Q. What's the difference between Rochdale’s ground and Stonehenge? A. One is a simple ancient structure which defies attempts to explain its origin, and the other's in Wiltshire!
Two United fans at work are having their dinner. One says to the other, "Your sandwiches smell a bit unusual can I try one?". The other red gives him a sandwich and he takes a big bite out of it. "Oh! that tastes digusting", he says as he spits it straight back out. "What have you got on there?"
"Crab Paste", replies his mate.
"Where the hell did you get it from?"
"The chemist".
DEAR DAN

I couldn't go to the game Saturday, so I decided to go and watch my local side Sutton Utd. play at Hitchin Town. (hey, I wanted to watch some football!) About midway through the first half, there I am, standing on a crappy wooden terrace, when I hear the following ditty :

Meat Pie, Sausage Roll, Come on Sutton Give us a Goal.

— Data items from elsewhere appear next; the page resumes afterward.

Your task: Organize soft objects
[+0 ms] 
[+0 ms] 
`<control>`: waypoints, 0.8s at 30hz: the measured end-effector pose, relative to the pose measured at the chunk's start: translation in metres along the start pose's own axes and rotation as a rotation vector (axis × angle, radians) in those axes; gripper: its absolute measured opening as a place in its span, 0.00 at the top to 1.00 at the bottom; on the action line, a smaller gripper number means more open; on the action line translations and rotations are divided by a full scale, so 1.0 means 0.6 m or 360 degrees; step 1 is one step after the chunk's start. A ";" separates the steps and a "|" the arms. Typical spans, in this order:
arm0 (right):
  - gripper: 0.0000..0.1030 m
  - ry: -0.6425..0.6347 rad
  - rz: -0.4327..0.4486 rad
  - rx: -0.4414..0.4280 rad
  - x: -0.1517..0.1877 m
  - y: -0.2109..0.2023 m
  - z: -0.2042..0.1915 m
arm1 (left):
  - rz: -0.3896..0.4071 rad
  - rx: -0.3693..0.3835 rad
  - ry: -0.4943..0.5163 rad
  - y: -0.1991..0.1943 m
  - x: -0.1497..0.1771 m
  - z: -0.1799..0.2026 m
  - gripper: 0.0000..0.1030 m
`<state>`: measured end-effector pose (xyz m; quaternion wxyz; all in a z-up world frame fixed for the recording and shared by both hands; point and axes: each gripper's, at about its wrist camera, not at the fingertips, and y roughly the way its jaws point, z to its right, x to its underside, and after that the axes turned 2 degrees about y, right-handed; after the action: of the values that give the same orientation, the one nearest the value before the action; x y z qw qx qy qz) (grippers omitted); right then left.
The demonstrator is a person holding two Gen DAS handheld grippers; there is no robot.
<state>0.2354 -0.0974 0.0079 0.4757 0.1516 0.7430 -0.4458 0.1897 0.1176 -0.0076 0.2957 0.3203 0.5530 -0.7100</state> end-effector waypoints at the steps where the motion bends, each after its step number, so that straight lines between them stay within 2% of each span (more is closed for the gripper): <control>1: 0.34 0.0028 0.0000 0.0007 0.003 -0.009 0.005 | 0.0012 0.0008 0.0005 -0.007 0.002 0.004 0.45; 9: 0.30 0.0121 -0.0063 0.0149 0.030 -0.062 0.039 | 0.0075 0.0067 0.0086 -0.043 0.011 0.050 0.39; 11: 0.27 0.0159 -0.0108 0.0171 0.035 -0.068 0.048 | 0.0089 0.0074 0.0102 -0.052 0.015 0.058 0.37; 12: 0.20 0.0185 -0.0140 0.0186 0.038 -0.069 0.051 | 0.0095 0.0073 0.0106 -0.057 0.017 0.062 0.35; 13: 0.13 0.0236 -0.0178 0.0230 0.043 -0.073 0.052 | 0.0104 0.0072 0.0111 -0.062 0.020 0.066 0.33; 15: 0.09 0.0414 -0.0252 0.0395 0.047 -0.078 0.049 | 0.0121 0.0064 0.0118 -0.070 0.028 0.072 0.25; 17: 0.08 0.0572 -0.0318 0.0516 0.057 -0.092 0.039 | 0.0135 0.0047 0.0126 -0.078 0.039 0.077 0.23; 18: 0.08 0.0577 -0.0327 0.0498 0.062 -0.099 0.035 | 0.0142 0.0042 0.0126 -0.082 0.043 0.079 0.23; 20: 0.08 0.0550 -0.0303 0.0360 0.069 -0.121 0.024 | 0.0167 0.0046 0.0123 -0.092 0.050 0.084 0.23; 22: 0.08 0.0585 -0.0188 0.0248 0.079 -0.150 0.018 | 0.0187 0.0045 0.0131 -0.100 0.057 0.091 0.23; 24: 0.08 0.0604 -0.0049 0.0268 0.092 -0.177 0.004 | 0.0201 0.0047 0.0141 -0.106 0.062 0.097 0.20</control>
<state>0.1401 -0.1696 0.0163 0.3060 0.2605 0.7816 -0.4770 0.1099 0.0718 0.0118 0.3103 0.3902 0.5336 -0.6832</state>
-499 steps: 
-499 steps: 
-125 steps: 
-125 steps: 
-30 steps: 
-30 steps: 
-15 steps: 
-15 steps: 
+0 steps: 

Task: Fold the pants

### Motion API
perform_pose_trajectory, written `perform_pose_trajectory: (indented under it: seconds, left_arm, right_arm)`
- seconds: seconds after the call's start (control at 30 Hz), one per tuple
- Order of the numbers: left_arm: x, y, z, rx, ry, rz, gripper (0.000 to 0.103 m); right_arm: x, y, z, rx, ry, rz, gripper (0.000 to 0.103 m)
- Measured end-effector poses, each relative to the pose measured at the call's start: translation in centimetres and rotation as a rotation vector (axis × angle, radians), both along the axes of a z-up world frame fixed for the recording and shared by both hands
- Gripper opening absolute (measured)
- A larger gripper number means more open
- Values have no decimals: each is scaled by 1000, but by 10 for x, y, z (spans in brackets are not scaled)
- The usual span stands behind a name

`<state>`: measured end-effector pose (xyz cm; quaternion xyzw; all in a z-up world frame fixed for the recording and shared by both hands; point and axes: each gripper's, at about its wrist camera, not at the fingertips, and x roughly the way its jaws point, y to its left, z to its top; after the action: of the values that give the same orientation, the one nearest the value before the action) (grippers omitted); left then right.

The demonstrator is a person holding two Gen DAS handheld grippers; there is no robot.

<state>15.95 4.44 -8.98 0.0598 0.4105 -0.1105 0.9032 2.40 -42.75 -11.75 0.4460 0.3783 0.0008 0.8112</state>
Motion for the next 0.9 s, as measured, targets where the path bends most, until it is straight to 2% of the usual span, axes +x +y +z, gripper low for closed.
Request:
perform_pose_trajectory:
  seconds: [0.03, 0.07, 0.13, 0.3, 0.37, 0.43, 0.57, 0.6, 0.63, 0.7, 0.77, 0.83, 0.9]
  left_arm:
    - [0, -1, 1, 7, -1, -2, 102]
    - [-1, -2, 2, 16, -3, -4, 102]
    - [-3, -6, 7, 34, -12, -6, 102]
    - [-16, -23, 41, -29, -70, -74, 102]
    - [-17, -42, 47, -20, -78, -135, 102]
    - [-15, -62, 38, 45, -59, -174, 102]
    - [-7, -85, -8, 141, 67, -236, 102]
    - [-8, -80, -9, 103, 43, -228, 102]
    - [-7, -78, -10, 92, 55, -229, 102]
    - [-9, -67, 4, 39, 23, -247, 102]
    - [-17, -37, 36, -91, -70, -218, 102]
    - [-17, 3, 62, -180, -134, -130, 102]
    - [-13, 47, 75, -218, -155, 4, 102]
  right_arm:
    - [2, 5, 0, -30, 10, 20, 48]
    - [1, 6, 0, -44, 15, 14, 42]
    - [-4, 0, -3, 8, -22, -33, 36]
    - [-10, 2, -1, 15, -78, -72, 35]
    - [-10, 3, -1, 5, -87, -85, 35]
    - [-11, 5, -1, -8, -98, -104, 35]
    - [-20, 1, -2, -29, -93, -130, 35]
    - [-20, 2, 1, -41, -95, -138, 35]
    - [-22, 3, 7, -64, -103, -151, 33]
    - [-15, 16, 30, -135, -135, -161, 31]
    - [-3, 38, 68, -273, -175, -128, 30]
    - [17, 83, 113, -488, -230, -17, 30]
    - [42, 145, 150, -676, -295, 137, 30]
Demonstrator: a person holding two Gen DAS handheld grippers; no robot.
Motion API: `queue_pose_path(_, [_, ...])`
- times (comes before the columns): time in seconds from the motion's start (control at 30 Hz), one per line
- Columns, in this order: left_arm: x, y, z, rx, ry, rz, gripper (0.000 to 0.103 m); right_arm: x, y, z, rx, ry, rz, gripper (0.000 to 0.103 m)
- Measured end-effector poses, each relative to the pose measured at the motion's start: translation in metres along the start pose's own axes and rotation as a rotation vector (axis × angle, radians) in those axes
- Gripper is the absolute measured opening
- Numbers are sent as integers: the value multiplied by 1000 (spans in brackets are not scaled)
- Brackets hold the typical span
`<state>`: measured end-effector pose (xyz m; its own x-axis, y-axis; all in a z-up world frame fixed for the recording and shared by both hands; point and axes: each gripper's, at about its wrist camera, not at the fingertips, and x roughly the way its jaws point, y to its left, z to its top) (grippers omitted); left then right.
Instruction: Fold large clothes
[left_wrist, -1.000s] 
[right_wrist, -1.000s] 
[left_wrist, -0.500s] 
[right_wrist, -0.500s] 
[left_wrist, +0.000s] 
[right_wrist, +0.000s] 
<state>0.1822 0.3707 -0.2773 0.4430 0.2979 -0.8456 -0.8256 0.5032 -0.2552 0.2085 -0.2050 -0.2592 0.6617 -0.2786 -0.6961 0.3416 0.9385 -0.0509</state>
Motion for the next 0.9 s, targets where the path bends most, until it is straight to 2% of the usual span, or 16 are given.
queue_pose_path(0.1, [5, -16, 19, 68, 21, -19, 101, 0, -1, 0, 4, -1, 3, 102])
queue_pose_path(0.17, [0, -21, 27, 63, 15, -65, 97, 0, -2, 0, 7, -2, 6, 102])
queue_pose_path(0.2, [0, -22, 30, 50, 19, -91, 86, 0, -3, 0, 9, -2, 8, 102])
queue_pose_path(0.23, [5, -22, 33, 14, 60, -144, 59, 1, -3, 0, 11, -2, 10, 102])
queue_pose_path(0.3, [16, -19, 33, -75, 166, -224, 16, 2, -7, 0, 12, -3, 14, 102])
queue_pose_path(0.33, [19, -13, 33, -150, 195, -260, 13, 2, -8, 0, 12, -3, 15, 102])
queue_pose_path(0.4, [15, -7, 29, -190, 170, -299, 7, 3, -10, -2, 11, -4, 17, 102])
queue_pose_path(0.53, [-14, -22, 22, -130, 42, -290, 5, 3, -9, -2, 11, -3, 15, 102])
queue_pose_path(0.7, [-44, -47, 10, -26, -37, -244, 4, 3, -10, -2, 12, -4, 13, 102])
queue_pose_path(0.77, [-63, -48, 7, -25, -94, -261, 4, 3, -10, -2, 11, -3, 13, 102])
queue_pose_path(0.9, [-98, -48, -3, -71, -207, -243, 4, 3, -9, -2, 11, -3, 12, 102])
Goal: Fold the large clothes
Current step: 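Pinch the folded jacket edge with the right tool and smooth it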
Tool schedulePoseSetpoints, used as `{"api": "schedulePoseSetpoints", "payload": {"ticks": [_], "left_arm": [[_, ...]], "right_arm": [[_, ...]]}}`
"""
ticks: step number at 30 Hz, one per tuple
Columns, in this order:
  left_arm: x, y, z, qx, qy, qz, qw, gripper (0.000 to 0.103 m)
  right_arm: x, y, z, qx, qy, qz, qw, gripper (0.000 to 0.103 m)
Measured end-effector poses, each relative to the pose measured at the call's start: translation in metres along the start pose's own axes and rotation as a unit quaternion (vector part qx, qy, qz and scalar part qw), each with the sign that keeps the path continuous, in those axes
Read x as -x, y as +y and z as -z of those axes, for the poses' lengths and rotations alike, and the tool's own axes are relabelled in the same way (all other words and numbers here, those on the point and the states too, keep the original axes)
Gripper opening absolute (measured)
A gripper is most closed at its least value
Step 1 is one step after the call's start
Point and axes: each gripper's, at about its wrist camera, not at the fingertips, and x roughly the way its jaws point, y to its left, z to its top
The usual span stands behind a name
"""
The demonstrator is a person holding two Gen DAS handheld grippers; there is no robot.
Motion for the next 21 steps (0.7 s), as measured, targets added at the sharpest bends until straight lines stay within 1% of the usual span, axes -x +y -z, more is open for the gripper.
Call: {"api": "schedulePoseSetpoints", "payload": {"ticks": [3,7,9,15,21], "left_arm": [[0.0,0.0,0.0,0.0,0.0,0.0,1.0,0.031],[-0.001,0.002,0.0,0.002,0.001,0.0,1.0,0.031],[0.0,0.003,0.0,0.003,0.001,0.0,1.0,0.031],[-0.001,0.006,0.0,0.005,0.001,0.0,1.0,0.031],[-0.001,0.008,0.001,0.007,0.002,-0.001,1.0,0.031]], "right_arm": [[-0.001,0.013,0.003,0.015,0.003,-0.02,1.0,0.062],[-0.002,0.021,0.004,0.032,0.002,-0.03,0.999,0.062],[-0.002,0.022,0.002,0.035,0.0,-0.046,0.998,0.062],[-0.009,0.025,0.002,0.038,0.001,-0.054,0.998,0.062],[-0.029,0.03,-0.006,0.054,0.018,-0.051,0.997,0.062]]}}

Oh my god! What have we created??

The Chairman has a copy of “Meat Pie, Sausage Roll” if you are interested in ‘real’ music. He knew Elvis was still alive!


COVER STORY

Todays cover picture shows Richard Graham the scorer of both goals in last Saturdays victory at Boundary Park over Luton Town. An interesting bit of trivia about Richard is that the Latic’s manager, Neil Warnock, believes that a tot of whisky is the secret behind the recent wonders of his performances. The hard stuff has been administered before his recent eye catching displays and the ritual was also repeated at half-time. “Some managers use smelling salts but I believe whisky does the trick. It makes him stronger”. Before the Bolton game last season a woman (they’re all spoil-sports aren’t they) wrote to complain that Warnock was encouraging drinking. Warnock apologised by saying they are only small tots. Personally I don’t think you should give small tots drink.

Speaking of drinking, The Chairman got stopped by the police a few nights ago. The officer said, “Do you think you are fit to drive?” to which The Chairman replied, in a slurred speech, “Well occifer! I’m certainly not fit to walk!”.